屋上に張られた結界に気づいたとき、俺が見鬼の能力を持っていないことにも気づいたという。それで心配になって突っ込んできたってわけだ。
「わたし、七尾先輩にヤキモチ妬いていたんです。だって龍って鱗だらけじゃないですか。どんなにすべすべの鱗があったって、モフモフな狐のほうが可愛いですもの」
「……んなことねぇし」
ちょ! ちょちょなにコレ、なにコレ!
もうほとんど告白だよな?
コレって紫乃花さんが俺に『恋』ってこと?
いや待て、待て俺。
ヤキモチ=『恋』とは限らねぇ。
俺だって赤んぼのころ、親父とお袋がイチャついてると邪魔しに行ってたって話じゃないか。てか乳幼児の前でイチャつくな、両親。

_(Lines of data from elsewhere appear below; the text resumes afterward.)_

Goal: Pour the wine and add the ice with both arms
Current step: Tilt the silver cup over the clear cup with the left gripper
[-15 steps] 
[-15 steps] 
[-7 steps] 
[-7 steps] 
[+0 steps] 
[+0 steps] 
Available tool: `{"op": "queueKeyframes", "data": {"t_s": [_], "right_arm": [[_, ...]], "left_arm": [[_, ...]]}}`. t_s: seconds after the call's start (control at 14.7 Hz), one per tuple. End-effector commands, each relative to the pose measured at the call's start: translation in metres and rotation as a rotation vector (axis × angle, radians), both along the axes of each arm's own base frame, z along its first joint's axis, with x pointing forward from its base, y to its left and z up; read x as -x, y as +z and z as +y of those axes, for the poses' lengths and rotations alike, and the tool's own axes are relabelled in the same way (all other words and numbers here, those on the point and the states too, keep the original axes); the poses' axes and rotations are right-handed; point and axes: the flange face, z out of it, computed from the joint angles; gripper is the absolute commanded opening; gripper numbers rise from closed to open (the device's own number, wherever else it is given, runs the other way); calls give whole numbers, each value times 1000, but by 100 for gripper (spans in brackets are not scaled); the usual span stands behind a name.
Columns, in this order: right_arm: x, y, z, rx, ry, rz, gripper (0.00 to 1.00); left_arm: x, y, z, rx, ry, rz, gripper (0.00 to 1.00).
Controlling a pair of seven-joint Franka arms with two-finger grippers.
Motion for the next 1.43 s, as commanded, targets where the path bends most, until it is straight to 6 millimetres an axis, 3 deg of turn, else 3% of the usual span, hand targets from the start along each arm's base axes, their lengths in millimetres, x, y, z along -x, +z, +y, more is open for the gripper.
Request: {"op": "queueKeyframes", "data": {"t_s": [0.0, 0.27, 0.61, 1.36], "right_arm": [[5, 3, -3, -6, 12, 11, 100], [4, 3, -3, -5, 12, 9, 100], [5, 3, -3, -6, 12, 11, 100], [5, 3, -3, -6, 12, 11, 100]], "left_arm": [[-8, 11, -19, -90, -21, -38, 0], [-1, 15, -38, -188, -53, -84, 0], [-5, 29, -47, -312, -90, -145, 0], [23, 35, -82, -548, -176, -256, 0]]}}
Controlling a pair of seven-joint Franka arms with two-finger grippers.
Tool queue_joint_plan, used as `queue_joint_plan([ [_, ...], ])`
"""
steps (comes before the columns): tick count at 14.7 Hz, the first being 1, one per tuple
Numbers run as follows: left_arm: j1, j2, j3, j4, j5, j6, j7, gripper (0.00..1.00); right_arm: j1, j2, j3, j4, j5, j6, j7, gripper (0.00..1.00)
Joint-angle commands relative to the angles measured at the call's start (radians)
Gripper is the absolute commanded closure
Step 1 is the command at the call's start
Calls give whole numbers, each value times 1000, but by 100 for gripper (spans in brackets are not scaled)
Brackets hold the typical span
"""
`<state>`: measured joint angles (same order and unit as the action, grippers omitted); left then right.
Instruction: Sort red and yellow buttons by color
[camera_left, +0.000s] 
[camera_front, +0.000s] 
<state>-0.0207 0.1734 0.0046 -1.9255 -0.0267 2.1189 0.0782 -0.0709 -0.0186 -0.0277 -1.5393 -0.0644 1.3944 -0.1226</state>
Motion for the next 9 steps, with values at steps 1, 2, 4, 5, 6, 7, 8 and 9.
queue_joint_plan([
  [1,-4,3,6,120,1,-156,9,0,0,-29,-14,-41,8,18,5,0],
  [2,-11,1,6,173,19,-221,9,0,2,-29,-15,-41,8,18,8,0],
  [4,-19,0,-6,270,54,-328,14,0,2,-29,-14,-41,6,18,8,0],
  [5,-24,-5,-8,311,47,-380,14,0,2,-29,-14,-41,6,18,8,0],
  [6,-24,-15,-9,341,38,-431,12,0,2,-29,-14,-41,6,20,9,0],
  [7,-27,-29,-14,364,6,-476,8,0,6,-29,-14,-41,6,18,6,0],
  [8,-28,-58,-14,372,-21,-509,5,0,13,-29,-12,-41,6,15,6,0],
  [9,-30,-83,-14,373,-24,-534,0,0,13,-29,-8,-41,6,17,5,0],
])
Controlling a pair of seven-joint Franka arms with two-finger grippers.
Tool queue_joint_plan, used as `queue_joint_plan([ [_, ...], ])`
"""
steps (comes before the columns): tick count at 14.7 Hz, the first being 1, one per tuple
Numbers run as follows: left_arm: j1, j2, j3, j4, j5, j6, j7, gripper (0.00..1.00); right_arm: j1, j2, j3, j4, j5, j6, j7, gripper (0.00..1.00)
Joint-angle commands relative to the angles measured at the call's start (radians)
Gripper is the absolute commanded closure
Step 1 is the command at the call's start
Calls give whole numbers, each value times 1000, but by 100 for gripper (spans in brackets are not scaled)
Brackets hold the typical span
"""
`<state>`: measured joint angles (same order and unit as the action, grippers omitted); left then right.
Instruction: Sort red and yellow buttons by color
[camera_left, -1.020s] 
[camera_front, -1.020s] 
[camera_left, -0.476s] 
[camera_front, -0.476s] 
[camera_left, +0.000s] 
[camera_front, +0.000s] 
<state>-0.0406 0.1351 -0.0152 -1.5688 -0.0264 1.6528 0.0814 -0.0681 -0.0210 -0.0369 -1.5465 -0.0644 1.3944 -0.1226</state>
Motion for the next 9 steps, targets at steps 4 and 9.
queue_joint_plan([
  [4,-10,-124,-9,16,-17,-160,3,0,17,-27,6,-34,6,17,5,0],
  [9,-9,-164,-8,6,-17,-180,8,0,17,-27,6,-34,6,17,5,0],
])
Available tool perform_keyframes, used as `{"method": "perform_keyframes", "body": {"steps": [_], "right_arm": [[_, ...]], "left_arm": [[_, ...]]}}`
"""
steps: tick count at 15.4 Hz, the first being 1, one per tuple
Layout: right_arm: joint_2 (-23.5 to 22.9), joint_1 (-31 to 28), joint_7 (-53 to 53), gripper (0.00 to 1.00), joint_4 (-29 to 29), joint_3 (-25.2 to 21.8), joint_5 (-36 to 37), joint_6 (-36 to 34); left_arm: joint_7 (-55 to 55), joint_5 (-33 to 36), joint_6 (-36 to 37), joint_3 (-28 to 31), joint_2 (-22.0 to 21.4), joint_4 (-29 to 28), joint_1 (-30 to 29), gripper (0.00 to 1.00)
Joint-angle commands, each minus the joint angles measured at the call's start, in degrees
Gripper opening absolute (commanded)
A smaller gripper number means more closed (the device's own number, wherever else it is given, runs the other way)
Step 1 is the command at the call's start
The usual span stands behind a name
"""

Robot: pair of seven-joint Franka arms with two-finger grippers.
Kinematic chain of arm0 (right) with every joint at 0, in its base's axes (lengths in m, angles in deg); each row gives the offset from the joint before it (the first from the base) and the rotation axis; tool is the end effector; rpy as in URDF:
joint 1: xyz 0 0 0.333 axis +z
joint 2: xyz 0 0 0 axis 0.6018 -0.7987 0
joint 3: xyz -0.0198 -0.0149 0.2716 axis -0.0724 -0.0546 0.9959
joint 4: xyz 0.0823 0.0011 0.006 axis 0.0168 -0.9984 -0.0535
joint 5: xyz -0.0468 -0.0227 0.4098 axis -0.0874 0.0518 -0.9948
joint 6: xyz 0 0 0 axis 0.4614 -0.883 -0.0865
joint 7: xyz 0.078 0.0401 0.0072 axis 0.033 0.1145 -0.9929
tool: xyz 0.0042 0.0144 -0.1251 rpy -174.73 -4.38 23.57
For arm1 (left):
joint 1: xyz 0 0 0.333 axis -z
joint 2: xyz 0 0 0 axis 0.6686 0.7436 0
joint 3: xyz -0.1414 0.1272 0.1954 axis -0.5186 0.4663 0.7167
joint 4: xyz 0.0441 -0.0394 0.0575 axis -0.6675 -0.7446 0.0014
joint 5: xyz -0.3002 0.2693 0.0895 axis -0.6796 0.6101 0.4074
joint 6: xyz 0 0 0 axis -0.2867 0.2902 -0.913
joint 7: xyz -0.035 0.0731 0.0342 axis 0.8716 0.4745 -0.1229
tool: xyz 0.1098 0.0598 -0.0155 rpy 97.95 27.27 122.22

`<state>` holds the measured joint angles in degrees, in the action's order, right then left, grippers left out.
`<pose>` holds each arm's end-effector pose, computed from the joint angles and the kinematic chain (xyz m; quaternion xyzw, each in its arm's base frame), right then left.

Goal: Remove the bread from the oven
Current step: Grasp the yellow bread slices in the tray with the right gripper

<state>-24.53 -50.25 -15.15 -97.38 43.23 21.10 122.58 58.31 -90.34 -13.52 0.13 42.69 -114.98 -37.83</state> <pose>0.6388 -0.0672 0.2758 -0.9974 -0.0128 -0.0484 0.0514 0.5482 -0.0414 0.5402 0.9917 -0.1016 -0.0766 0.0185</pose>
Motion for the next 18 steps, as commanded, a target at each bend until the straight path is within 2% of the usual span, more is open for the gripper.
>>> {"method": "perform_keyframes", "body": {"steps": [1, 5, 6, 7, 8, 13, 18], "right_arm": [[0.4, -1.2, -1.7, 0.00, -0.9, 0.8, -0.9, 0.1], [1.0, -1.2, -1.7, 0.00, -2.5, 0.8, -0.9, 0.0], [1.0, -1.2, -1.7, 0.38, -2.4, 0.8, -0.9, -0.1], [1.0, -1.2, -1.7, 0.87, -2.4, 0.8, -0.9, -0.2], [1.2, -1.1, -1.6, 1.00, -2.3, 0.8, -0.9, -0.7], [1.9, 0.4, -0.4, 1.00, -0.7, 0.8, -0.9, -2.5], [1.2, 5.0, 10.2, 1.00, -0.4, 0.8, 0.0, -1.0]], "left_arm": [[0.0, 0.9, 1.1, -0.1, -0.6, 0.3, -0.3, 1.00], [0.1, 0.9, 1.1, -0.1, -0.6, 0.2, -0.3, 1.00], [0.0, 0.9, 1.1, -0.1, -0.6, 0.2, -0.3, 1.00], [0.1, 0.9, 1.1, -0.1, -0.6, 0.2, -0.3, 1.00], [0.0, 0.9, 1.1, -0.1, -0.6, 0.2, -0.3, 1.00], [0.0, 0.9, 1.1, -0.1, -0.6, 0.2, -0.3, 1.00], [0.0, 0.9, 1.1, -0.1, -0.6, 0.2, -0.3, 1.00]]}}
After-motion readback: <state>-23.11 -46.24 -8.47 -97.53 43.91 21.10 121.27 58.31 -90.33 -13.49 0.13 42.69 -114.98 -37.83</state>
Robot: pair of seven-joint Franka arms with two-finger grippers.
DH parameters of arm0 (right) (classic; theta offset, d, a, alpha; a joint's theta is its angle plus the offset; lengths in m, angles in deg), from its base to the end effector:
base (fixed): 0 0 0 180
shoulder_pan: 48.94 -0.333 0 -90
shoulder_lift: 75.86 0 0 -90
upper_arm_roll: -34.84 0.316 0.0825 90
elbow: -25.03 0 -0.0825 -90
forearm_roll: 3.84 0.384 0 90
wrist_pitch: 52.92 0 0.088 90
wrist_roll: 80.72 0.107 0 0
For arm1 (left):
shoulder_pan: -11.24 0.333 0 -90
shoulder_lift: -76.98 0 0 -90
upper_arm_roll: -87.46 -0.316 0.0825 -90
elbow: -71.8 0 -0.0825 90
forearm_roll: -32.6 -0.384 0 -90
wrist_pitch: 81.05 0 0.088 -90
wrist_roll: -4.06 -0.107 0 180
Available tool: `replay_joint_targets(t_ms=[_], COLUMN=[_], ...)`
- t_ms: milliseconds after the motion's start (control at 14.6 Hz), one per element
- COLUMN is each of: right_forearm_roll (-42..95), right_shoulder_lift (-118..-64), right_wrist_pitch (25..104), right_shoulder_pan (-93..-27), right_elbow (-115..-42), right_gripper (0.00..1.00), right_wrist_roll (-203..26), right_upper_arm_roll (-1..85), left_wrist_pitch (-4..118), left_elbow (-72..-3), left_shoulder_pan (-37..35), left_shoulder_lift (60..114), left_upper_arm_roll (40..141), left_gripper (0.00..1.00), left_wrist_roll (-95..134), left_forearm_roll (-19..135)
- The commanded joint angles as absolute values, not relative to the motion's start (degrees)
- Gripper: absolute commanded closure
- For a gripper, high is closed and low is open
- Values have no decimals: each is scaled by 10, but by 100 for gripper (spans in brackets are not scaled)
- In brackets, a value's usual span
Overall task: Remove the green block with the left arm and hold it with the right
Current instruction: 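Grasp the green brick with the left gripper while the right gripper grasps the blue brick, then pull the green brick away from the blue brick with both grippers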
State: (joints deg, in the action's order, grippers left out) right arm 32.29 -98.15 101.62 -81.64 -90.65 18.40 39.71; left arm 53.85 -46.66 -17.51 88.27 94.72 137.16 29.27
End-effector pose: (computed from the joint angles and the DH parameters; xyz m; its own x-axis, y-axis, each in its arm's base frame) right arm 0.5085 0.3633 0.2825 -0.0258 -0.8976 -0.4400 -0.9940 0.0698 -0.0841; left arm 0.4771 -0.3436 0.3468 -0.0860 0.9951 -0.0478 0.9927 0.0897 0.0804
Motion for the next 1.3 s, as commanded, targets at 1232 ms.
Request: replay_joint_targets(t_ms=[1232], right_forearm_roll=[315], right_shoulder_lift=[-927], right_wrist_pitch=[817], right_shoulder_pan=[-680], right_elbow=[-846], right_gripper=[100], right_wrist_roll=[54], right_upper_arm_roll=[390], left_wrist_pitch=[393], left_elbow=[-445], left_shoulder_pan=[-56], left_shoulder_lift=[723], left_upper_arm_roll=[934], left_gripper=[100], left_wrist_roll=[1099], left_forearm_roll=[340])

気づいた俺がハイハイで直進してくるのが面白くて、わざとやってたみてぇだが。
そうだ。落ち着け俺。
紫乃花さんは、漫画と恋愛ドラマでしか人間界を知らない龍神のお姫さまだ。恋に恋するお年ごろだけど、想像だから楽しいわけで。
……つってもよお、やっぱそうなんじゃねぇのぉ?
俺に『恋』だけど自覚がなくて、胸のモヤモヤをオトモダチって言葉で納得しようとしてたんじゃねぇの?
自覚に必要なのはトキメキ?
壁ドンとか顎クイとか?
ああ、でもありゃイケメンに限るんだよな。
俺みたく目つき悪ぃ不良がやったら怯えさせるだけ──てか、嫌がる紫乃花さんが尻尾出して攻撃してきたら、死ぬわ俺。
「勇気さま」
「なななに?」
俺の頭ん中のアホい妄想、紫乃花さんに聞こえてたりしねぇよな?
「さっきカードを受け取ってくださってありがとうございました。勇気さまが、モフモフじゃなくて角のある女の子を選んでくださって、とっても嬉しかったです」
そりゃあんな泣きそうな顔で無理して笑われたら、ケットシー選べねぇし。てか、自分に似たカードを選ばれて嬉しいってこたぁ、つまり?
俺は興奮を押し殺して首肯した。
「ああ。俺、角って好きなんだ」
もちろんこれですべてが伝わるなんて思っちゃいねぇけど、今の俺にはこれが精いっぱいだった。
つうかよう、これからどうしたら『恋』にできんだ?
んで、やっぱ洋にーちゃんとの関係が気になる俺って、器が小せぇのかな。